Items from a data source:
------------------------------------

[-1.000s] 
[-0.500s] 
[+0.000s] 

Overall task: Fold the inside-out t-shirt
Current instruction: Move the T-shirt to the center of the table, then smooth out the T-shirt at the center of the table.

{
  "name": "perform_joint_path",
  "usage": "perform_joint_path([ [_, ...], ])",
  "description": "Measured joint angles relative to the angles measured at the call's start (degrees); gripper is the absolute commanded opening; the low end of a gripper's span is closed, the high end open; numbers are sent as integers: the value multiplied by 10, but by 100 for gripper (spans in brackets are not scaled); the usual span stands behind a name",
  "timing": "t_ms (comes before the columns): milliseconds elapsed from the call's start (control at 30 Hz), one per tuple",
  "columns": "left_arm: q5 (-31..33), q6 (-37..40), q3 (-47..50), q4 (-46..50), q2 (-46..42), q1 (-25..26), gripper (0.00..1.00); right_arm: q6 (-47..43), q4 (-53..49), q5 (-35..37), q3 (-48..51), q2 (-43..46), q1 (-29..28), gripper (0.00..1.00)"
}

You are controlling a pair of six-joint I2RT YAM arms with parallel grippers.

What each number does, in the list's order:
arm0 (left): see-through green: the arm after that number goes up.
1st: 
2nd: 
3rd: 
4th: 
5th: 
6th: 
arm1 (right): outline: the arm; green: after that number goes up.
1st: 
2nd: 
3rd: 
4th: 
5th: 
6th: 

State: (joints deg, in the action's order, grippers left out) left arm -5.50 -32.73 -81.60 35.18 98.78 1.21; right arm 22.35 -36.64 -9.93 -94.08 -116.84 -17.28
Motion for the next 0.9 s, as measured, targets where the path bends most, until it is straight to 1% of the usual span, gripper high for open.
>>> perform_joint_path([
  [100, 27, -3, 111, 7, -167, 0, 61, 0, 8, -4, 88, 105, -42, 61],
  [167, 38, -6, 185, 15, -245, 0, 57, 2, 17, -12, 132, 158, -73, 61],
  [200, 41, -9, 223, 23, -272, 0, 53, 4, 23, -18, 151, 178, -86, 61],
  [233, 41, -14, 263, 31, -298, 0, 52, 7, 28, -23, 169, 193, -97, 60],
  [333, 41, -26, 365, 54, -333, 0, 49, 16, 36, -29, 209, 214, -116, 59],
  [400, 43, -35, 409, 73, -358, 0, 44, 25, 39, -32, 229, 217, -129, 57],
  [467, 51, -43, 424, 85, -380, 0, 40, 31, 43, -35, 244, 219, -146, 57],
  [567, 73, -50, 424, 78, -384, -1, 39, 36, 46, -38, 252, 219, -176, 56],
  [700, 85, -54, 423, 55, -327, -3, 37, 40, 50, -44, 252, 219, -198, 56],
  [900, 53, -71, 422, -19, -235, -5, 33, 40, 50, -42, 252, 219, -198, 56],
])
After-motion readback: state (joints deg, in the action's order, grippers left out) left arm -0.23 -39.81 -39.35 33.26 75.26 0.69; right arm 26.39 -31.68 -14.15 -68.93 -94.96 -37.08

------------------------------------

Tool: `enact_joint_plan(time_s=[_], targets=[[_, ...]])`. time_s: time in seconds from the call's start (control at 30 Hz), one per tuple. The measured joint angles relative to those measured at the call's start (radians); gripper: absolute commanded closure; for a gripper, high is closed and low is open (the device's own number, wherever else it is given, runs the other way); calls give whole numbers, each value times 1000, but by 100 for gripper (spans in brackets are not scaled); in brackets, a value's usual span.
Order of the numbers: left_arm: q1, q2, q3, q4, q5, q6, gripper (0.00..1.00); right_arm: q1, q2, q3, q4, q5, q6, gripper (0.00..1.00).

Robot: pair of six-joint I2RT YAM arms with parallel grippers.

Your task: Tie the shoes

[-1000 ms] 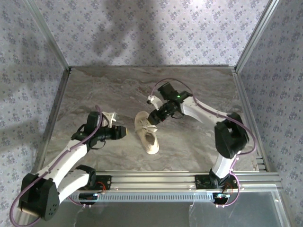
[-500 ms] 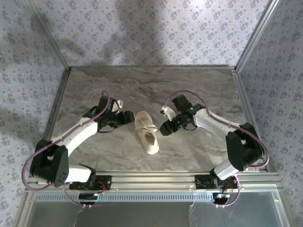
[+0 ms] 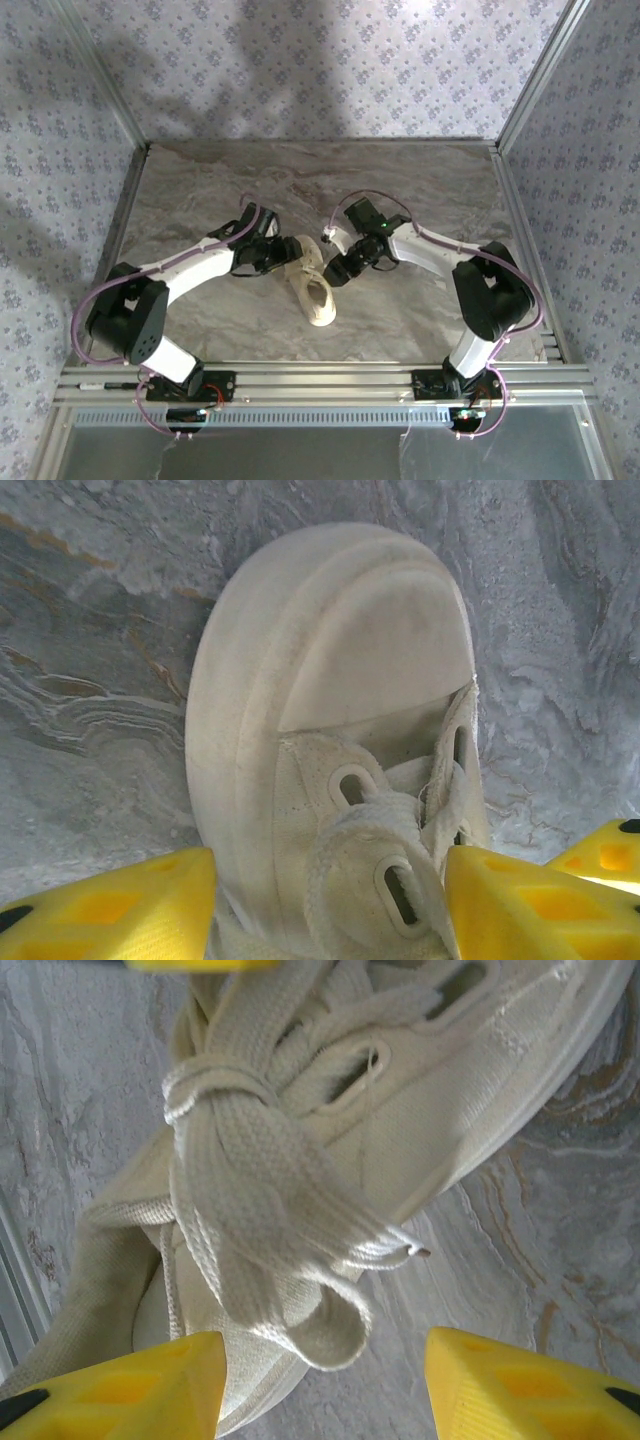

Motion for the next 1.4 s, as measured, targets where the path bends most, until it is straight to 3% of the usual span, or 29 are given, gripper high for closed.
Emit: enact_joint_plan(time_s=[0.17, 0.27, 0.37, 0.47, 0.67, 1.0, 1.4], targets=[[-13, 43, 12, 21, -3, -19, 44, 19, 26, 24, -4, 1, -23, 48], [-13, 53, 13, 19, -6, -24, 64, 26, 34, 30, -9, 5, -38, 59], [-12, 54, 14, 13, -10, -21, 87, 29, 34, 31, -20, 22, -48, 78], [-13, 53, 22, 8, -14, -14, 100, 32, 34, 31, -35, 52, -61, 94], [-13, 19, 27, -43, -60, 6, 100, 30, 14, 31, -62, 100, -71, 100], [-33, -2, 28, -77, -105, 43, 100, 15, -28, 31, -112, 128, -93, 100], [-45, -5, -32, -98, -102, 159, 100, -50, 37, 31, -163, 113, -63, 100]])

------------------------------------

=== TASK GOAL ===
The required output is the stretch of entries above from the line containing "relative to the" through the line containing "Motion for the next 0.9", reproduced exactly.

=== PROBLEM SOLUTION ===
  "description": "Measured joint angles relative to the angles measured at the call's start (degrees); gripper is the absolute commanded opening; the low end of a gripper's span is closed, the high end open; numbers are sent as integers: the value multiplied by 10, but by 100 for gripper (spans in brackets are not scaled); the usual span stands behind a name",
  "timing": "t_ms (comes before the columns): milliseconds elapsed from the call's start (control at 30 Hz), one per tuple",
  "columns": "left_arm: q5 (-31..33), q6 (-37..40), q3 (-47..50), q4 (-46..50), q2 (-46..42), q1 (-25..26), gripper (0.00..1.00); right_arm: q6 (-47..43), q4 (-53..49), q5 (-35..37), q3 (-48..51), q2 (-43..46), q1 (-29..28), gripper (0.00..1.00)"
}

You are controlling a pair of six-joint I2RT YAM arms with parallel grippers.

What each number does, in the list's order:
arm0 (left): see-through green: the arm after that number goes up.
1st: 
2nd: 
3rd: 
4th: 
5th: 
6th: 
arm1 (right): outline: the arm; green: after that number goes up.
1st: 
2nd: 
3rd: 
4th: 
5th: 
6th: 

State: (joints deg, in the action's order, grippers left out) left arm -5.50 -32.73 -81.60 35.18 98.78 1.21; right arm 22.35 -36.64 -9.93 -94.08 -116.84 -17.28
Motion for the next 0.9 s, as measured, targets where the path bends most, until it is straight to 1% of the usual span, gripper high for open.

Further output is not needed for this exercise.